Hacker News new | ask | show | jobs
by Supreme 4973 days ago
Are you kidding me? If you run big sites like FogBugz then ofcourse you have cross-datacenter redundancy. It's not complicated to host your staging site in another physical location and point the DNS records to it when things go pear-shaped.
2 comments

Yes, so this staging site of you has exactly the same databases as your production site? Without customer data Fogbugz and Trello are useless. This means that this simple staging site of yours needs to have all data replicated to it, which means it also needs the same hardware provisioned for it, effectively doubling your physical costs, your maintenance cost and reducing the simplicity of your architecture. Ofcourse, if you're big enough you can afford to do this, and one could argue fogcreek is big enough. I'm just saying it's not a simple no-brainer.

What is a simple no-brainer how ever is to have offline offsite backups that can easily brought online. A best practice is to have your deployment automated in such a way that deployment to a new datacenter that already has your data should be a trivial thing.

But yeah, if you're running a tight ship something things like that go overboard without anyone noticing.

Remember the story of the 100% uptime banking software, that ran for years without ever going down, always applying the patches at runtime. Then one day a patch finally came in that required a reboot, and it was discovered that in all the years of runtime patches without reboots, it was never tested if the machine could actually still boot, and ofcourse it couldn't :)

Data should be backed up to staging nightly anyway. There should also be scripts in place to start this process at an arbitrary point in time and to import the data into the staging server. You do not need to match the hardware if you use cloud hosting since you can scale up whenever you want.

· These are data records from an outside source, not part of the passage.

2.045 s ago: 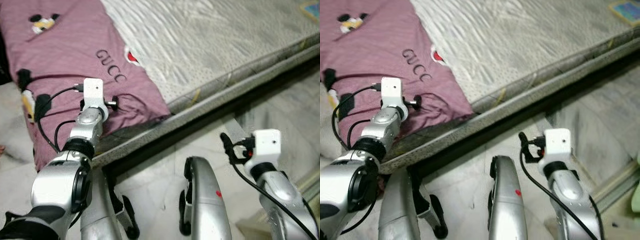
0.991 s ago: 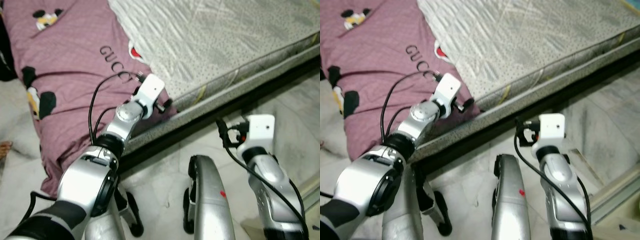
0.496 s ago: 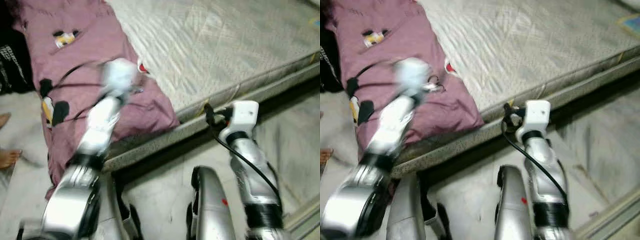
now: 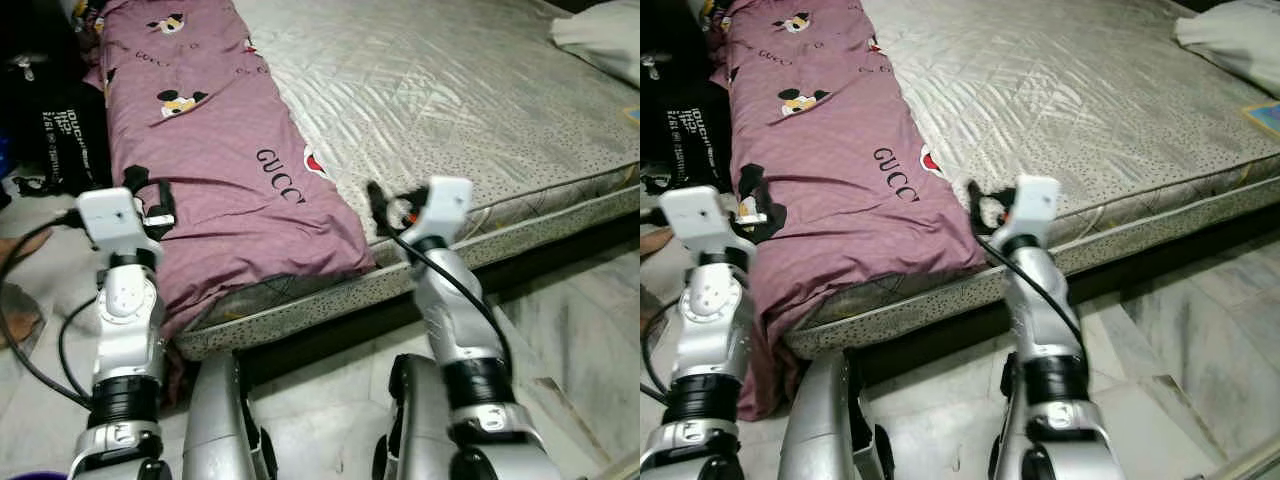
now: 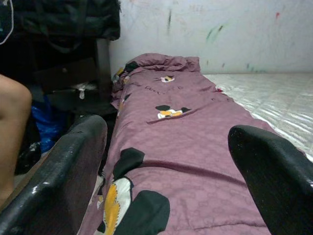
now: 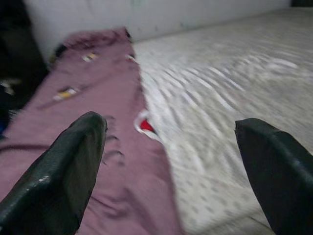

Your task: Clean up the room

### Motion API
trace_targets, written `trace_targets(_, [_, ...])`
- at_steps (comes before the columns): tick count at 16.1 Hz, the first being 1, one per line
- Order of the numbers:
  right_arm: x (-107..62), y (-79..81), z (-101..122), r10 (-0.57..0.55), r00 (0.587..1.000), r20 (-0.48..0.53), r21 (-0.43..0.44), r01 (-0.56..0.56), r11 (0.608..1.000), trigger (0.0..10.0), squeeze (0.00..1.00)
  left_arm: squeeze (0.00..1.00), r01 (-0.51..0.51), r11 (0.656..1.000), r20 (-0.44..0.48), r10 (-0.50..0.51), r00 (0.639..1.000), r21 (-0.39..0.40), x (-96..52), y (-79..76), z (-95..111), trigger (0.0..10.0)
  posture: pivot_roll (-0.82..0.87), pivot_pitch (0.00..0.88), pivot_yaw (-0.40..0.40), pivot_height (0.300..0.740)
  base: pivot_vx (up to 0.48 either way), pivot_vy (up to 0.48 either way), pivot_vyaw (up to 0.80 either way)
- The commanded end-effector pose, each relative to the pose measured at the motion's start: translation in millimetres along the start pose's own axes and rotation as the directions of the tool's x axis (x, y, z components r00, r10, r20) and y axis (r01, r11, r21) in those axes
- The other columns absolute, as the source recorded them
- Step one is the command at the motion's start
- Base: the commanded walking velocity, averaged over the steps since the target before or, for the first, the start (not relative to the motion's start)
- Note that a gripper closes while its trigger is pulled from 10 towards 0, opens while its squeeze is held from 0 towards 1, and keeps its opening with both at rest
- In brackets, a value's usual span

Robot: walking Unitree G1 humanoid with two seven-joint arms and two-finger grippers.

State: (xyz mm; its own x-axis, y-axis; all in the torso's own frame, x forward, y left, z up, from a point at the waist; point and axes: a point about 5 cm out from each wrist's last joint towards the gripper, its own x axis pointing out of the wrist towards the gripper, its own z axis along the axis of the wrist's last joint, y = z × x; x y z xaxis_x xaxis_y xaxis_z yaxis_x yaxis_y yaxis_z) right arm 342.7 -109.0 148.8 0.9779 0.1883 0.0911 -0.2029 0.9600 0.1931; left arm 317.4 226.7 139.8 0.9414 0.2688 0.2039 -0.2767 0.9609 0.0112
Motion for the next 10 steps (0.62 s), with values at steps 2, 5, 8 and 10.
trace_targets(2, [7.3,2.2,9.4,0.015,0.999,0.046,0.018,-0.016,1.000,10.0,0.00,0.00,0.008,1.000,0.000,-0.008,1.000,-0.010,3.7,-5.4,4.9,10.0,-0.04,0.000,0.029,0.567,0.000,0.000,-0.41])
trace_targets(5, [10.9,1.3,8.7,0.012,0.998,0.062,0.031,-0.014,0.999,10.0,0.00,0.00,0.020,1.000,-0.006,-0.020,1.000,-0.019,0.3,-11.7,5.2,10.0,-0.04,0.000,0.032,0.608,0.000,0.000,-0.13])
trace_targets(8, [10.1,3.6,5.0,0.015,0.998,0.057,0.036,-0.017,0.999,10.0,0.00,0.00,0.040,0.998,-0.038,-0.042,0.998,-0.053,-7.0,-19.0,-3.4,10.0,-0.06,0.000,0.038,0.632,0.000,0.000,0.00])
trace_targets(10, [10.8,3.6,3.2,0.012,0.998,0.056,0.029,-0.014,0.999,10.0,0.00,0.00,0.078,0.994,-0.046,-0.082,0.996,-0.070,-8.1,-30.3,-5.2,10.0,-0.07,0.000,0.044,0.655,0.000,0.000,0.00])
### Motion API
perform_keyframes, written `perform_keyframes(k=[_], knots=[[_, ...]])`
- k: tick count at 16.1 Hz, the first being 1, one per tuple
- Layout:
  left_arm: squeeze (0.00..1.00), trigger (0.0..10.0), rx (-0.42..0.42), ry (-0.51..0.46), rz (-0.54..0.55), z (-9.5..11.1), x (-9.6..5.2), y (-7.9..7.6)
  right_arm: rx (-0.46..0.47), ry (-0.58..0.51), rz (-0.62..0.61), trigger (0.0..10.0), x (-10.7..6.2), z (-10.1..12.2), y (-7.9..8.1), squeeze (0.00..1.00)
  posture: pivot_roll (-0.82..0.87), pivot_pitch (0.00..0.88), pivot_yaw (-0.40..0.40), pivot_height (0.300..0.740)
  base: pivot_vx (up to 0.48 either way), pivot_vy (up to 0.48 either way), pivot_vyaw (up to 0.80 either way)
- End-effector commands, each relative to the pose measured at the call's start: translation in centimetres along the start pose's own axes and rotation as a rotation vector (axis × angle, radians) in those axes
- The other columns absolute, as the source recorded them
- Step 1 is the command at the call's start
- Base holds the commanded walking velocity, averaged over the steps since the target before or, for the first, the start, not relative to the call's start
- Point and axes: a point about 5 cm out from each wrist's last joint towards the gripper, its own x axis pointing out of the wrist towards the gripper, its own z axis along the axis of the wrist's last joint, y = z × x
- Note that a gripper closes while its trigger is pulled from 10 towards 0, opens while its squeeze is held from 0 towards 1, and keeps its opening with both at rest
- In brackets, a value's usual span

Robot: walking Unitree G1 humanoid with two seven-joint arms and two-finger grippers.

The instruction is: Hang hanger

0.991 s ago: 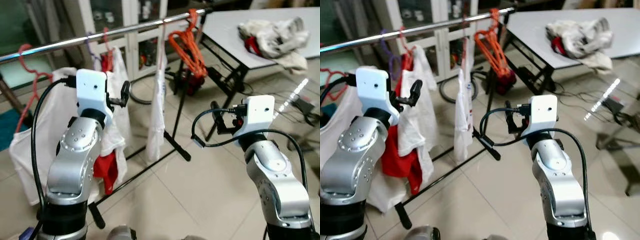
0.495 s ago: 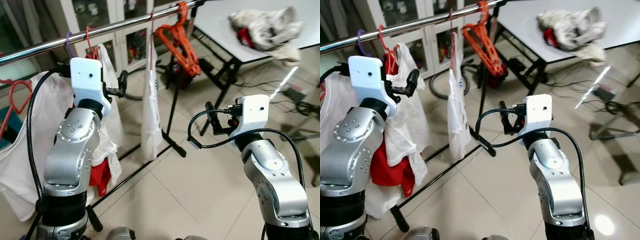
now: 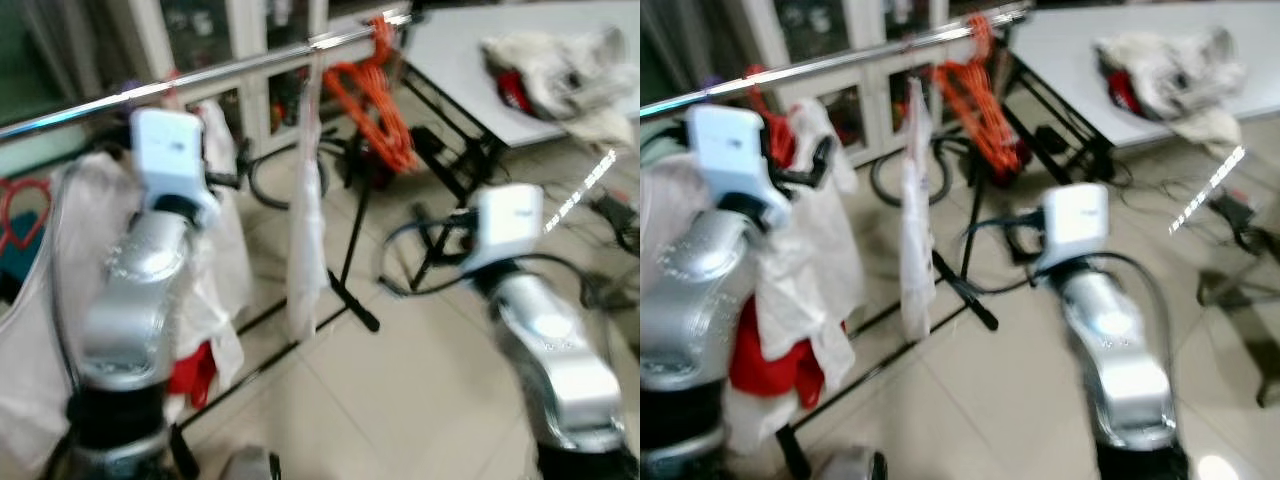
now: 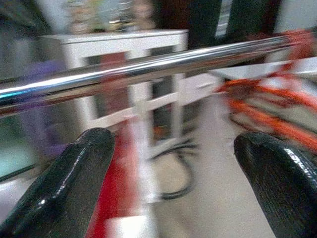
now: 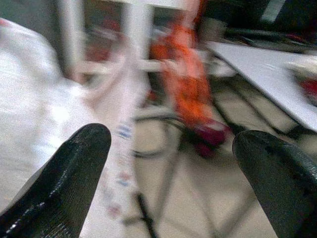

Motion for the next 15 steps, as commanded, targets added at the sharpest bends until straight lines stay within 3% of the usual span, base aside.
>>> perform_keyframes(k=[1,4,10,12,15], knots=[[0.0,10.0,0.007,-0.009,-0.002,0.3,-0.1,-0.3,0.012,-0.005,-0.019,10.0,-0.5,0.1,-0.6,0.0,0.02,0.081,-0.049,0.74,0.304,0.0,0.0],[0.0,10.0,0.007,-0.015,0.003,0.4,0.0,0.1,0.016,-0.014,0.016,10.0,-0.6,0.2,-0.2,0.0,0.01,0.083,-0.046,0.74,0.0,0.0,0.0],[0.0,10.0,-0.033,0.022,-0.056,0.7,1.9,1.0,0.033,-0.029,0.055,10.0,-0.9,0.7,0.2,0.0,0.01,0.078,-0.037,0.74,0.0,0.0,0.0],[0.0,10.0,0.023,0.084,-0.115,0.0,3.0,1.6,0.021,-0.031,0.11,10.0,-1.1,1.2,0.5,0.0,0.0,0.08,-0.03,0.74,0.0,0.0,0.0],[0.0,10.0,0.03,0.13,-0.151,-0.7,3.9,1.9,0.005,-0.018,0.209,10.0,-1.3,1.5,1.3,0.0,0.0,0.09,-0.032,0.74,0.0,0.0,0.0]])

Here's where it gets really simple. Resize the staging instance to match live. Put live into maintenance mode and begin the data transfer to staging (with a lot of cloud providers, step #1 and #2 can be done in parallel). As soon as it finishes copying, take live down, point the DNS records at staging and wait for a few minutes. Staging is now live, with all of live's data. Problem solved. Total downtime: hardly anything compared to not being prepared. Total dataloss: none.

I fully agree that this is how it could, and perhaps should be done. But you assume they are already on cloud hosting, which they obviously aren't. Ofcourse this is also a choice that has to be made consciously. Especially since fogcreek has been around a lot longer than the big cloud providers.

You can look to Amazon to see that cloud architecture brings with it hidden complexity that also increases risk of downtime while you relinguish a lot of control on for example the latency and bandwidth between your nodes.

What I don't know by the way, is wether the total cost of ownership is larger for colocation or for cloud hosting.

Why do you think they aren't doing this?

Possible explanations

1) Their engineers never thought of it

2) They considered it, and it is as simple as you think... but they don't care about uptime.

3) Implementing geographic redundancy is harder than you think given whatever other constraints or environment they face.

4) Some other explanation

#3 seems like the most likely explanation to me.

So which of your big sites have cross-datacenter redundancy? Why don't you talk about the decision process that lead to that and costs associated?

Unless you're just talking out of your arse of course and you have no experience with that sort of thing at all.

The relationship between willingness to opine on a topic and knowledge of that topic:

http://www.smbc-comics.com/?id=2475